The problem: In your answer, transcribe all of the data exactly.

Data section:
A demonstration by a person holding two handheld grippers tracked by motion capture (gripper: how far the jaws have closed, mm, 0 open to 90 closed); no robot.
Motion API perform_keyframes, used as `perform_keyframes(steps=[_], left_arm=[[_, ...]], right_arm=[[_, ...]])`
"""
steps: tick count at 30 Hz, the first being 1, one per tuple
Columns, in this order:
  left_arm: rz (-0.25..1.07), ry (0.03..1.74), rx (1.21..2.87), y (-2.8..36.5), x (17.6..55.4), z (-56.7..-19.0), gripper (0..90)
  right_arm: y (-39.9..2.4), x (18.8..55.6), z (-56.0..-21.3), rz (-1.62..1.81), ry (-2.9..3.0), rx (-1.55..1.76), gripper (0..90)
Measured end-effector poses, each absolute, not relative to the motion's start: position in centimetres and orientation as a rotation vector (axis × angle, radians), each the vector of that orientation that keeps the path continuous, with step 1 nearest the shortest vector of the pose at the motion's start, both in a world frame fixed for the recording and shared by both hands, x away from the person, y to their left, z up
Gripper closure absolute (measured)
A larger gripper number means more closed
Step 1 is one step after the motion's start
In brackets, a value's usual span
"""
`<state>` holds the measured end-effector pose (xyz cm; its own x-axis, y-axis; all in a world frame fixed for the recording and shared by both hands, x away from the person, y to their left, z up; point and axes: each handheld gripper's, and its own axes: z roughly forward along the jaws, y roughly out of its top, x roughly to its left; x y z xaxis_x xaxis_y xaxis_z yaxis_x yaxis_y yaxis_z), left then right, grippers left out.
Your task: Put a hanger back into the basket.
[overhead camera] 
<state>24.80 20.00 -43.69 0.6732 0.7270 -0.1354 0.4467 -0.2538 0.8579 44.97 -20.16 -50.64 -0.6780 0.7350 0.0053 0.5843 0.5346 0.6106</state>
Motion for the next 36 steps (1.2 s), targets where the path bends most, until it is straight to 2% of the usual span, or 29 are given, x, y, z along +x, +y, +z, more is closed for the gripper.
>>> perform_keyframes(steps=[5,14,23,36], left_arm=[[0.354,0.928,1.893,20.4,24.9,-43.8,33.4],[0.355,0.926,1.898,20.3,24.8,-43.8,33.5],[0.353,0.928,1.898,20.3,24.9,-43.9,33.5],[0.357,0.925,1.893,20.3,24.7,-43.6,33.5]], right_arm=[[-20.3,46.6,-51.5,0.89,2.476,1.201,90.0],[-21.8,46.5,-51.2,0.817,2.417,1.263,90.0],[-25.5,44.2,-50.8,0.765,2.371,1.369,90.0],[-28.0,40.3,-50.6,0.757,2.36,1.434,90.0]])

Solution to this task:
A demonstration by a person holding two handheld grippers tracked by motion capture (gripper: how far the jaws have closed, mm, 0 open to 90 closed); no robot.
Motion API perform_keyframes, used as `perform_keyframes(steps=[_], left_arm=[[_, ...]], right_arm=[[_, ...]])`
"""
steps: tick count at 30 Hz, the first being 1, one per tuple
Columns, in this order:
  left_arm: rz (-0.25..1.07), ry (0.03..1.74), rx (1.21..2.87), y (-2.8..36.5), x (17.6..55.4), z (-56.7..-19.0), gripper (0..90)
  right_arm: y (-39.9..2.4), x (18.8..55.6), z (-56.0..-21.3), rz (-1.62..1.81), ry (-2.9..3.0), rx (-1.55..1.76), gripper (0..90)
Measured end-effector poses, each absolute, not relative to the motion's start: position in centimetres and orientation as a rotation vector (axis × angle, radians), each the vector of that orientation that keeps the path continuous, with step 1 nearest the shortest vector of the pose at the motion's start, both in a world frame fixed for the recording and shared by both hands, x away from the person, y to their left, z up
Gripper closure absolute (measured)
A larger gripper number means more closed
Step 1 is one step after the motion's start
In brackets, a value's usual span
"""
`<state>` holds the measured end-effector pose (xyz cm; its own x-axis, y-axis; all in a world frame fixed for the recording and shared by both hands, x away from the person, y to their left, z up; point and axes: each handheld gripper's, and its own axes: z roughly forward along the jaws, y roughly out of its top, x roughly to its left; x y z xaxis_x xaxis_y xaxis_z yaxis_x yaxis_y yaxis_z), left then right, grippers left out.
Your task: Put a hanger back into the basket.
[overhead camera] 
<state>24.80 20.00 -43.69 0.6732 0.7270 -0.1354 0.4467 -0.2538 0.8579 44.97 -20.16 -50.64 -0.6780 0.7350 0.0053 0.5843 0.5346 0.6106</state>
Motion for the next 36 steps (1.2 s), targets where the path bends most, until it is straight to 2% of the usual span, or 29 are given, x, y, z along +x, +y, +z, more is closed for the gripper.
>>> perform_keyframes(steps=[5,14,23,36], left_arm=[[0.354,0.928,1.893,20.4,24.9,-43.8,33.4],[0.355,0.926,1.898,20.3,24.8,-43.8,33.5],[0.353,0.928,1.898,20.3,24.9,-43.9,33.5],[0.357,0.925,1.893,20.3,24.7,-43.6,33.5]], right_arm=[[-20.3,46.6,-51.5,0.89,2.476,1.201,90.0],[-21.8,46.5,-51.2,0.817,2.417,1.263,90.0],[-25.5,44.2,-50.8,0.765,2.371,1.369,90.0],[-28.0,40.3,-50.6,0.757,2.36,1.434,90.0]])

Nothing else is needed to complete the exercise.